Zobaczmy wojnę widzianą oczami Poliny, od wewnątrz, z bliska. Posłuchajmy dziecka.



Zastanawia was tak samo jak mnie, jak udało się tę dramatyczną zapowiedź zrealizować? Kto przybliża polskiemu widzowi dramat dziewczynki, dramat dojrzewającej w trudnych warunkach nastolatki, dramat zmagającej się rzeczywistością wojny i przemocy młodej kobiety? Kto jej udziela głosu, kto jej cierpienie zapisane na stronach dziennika nam odczyta i przybliży?
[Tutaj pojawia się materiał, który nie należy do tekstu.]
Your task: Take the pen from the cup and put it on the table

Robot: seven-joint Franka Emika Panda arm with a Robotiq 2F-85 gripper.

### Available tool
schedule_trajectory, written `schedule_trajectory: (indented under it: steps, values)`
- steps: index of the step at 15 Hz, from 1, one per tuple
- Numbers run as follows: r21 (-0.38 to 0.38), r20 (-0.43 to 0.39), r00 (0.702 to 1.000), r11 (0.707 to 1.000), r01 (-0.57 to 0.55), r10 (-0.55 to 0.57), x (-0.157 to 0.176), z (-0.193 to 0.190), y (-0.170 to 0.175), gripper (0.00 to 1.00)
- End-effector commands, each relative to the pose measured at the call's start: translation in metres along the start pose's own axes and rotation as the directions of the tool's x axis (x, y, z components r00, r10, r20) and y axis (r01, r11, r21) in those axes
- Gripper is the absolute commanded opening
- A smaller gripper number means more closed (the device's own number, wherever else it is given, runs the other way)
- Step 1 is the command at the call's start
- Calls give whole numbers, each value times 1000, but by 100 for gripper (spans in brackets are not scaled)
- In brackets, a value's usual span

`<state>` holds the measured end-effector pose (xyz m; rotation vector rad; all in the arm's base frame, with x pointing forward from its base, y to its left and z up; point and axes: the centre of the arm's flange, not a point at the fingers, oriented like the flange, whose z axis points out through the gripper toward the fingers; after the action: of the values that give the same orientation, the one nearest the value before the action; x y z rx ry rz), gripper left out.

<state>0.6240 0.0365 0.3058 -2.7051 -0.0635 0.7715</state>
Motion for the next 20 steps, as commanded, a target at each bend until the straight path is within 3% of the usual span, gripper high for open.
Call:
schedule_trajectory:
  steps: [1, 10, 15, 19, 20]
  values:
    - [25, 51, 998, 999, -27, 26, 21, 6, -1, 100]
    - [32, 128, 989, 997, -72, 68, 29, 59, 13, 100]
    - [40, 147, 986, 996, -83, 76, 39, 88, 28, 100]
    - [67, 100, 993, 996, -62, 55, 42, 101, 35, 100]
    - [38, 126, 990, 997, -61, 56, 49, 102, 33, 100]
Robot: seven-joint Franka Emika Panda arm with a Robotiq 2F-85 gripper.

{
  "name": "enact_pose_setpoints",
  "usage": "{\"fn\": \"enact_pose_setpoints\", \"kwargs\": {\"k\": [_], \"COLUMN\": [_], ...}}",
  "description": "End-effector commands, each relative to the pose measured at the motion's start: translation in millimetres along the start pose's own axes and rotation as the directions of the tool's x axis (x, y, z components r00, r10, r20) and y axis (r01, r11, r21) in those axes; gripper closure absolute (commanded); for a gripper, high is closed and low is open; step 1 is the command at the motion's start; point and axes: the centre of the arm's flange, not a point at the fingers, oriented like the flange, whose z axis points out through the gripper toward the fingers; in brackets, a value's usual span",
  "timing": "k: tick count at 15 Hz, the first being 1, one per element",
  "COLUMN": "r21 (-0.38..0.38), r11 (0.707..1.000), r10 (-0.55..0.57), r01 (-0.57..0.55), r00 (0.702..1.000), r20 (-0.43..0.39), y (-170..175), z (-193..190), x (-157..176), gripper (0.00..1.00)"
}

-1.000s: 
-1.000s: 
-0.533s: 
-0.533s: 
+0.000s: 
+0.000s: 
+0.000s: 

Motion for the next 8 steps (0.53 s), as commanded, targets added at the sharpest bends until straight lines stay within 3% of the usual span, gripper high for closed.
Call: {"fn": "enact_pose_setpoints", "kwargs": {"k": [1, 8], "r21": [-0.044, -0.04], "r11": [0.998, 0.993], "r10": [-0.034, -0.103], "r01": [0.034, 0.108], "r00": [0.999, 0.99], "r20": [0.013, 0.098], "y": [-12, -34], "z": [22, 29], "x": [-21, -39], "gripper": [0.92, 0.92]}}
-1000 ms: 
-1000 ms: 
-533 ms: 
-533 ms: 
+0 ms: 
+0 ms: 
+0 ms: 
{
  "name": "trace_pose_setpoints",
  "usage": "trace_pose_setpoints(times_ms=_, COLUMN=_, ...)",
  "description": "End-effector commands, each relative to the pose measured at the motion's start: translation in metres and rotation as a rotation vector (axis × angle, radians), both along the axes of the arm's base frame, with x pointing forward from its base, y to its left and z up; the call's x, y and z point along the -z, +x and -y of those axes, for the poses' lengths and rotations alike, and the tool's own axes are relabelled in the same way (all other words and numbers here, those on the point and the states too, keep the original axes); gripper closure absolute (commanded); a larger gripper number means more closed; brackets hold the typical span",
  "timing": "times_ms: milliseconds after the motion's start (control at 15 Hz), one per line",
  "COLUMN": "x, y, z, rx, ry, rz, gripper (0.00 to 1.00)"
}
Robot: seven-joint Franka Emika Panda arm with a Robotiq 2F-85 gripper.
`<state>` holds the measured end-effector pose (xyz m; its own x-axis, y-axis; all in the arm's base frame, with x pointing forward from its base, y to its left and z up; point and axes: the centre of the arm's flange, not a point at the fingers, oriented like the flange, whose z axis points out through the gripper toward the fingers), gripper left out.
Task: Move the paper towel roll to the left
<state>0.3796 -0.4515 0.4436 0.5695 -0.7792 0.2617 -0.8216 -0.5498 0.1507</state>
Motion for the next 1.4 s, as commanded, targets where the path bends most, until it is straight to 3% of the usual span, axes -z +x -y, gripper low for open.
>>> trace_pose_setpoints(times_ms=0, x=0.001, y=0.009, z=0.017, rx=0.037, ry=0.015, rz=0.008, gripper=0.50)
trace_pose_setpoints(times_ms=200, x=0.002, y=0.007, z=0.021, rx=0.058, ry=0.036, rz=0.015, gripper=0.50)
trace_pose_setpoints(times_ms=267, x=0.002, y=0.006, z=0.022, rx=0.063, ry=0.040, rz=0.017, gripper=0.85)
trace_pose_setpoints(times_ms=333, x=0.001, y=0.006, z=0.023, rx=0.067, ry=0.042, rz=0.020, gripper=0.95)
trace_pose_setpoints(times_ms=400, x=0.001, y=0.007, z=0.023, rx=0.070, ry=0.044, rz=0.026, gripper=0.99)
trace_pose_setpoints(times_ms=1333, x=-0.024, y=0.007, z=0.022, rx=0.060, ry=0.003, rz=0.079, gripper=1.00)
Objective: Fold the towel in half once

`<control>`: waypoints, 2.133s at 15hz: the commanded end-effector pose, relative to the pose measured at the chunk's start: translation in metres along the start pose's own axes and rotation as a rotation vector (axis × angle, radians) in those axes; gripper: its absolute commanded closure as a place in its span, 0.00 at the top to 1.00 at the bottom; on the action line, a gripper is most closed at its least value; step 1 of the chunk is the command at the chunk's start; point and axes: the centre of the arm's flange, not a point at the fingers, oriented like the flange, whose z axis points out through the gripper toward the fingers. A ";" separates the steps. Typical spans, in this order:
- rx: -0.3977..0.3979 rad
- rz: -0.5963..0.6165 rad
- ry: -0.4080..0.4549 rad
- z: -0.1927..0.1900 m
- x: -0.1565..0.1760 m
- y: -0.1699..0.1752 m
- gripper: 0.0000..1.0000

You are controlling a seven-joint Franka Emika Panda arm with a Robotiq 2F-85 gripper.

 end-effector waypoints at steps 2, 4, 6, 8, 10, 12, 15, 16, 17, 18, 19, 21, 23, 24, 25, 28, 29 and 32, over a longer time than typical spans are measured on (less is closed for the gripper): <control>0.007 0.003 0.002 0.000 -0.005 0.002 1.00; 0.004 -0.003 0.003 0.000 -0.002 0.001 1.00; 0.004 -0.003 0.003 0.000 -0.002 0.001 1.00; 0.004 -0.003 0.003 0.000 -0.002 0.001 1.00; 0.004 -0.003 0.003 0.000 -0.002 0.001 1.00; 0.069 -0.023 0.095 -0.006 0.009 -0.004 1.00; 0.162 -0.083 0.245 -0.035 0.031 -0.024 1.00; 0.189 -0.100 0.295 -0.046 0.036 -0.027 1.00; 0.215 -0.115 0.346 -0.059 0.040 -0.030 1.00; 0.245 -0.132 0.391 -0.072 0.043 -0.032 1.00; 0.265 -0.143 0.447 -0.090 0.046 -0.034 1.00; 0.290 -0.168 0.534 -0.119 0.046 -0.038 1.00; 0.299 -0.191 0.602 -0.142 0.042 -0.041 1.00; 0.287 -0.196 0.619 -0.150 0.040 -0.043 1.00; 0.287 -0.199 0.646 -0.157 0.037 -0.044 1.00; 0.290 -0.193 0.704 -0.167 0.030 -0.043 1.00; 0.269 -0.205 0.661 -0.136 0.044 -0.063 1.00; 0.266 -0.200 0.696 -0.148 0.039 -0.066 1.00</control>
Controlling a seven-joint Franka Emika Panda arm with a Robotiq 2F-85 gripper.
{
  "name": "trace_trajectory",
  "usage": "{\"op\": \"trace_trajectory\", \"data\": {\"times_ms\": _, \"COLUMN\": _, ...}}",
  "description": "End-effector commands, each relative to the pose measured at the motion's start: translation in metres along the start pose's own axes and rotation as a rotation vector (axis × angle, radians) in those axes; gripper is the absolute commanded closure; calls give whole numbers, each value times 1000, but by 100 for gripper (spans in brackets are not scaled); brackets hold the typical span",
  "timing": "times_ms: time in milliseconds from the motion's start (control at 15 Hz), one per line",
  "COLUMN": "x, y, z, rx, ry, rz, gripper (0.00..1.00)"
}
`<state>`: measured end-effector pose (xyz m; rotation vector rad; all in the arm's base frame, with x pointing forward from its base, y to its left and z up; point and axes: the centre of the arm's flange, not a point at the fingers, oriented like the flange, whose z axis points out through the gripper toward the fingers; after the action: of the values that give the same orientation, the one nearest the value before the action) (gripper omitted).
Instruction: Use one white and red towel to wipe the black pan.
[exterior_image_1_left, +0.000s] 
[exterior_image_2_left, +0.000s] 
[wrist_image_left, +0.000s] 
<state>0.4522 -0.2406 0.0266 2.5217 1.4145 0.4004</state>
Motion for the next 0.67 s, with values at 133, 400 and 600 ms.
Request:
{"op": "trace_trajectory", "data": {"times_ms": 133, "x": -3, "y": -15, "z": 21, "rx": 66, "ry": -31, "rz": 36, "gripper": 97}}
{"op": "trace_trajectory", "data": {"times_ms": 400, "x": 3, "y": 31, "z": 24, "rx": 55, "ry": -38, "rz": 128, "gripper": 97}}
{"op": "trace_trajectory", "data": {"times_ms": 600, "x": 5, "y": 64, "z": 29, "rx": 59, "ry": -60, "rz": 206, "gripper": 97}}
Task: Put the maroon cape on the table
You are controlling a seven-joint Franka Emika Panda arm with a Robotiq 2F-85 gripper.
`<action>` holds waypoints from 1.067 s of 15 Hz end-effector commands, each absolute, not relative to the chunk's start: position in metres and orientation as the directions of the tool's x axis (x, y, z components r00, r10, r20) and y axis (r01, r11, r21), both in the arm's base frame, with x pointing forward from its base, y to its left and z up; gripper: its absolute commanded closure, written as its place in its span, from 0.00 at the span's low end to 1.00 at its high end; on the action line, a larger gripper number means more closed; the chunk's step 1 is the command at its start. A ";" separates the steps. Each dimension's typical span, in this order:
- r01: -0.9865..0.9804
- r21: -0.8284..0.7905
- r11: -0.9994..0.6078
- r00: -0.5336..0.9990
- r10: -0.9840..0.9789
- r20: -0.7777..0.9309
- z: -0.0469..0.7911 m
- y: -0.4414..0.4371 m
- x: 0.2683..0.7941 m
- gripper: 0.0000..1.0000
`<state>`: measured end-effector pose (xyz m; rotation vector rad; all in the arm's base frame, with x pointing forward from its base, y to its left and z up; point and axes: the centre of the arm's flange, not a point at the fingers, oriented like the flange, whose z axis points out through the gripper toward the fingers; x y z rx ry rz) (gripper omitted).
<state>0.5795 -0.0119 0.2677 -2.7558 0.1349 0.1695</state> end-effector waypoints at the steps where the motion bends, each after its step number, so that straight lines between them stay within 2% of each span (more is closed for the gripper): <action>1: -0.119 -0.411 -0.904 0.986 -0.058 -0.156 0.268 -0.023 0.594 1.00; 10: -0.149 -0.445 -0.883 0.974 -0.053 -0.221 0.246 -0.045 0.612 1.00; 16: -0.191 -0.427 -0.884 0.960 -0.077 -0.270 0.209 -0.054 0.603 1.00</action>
Teatr Polski znalazł na szczęście wiarygodny głos dziewczynki i nastolatki, znalazł ten reklamowany głos dziecka. 

To Andrzej Seweryn, aktor płci niewątpliwie męskiej, lat 71 i troszkę. 

Nie chcę mówić, że Andrzej Seweryn jest złym aktorem, wręcz przeciwnie, jest aktorem wybitnym. Jest też dyrektorem teatru, w którym „Dziennik Czeczeński” ma być wystawiony. To zapewne koincydencja, że podjął zatem taką decyzję o obsadzie, i jego osobisty dramat, że w prowadzonym przez siebie teatrze nie znalazł ani jednej młodej aktorki zdolnej udźwignąć tę rolę, więc sam musiał odegrać głos czeczeńskiej dziewczynki. Widzę tu szlachetne nawiązanie do korzeni teatru, gdzie wszystkie role kobiece odgrywali mężczyźni. Ach, złote czasy geniuszy sceny, mistrzów charakteryzacji i słowa, którzy wcielali się w dziewczęta i matrony i jednym gestem pozwalali nam zapomnieć o takich drobiazgach, jak ton głosu czy zarost. Liczy się sztuka! Medea była straszna, gdy grzmiała basem, Otello zawsze był bardziej wiarygodny z twarzą wysmarowaną węglem, a Julia, gdy chrzęściła świeżym zarostem. Sztuka, sztuka nade wszystko.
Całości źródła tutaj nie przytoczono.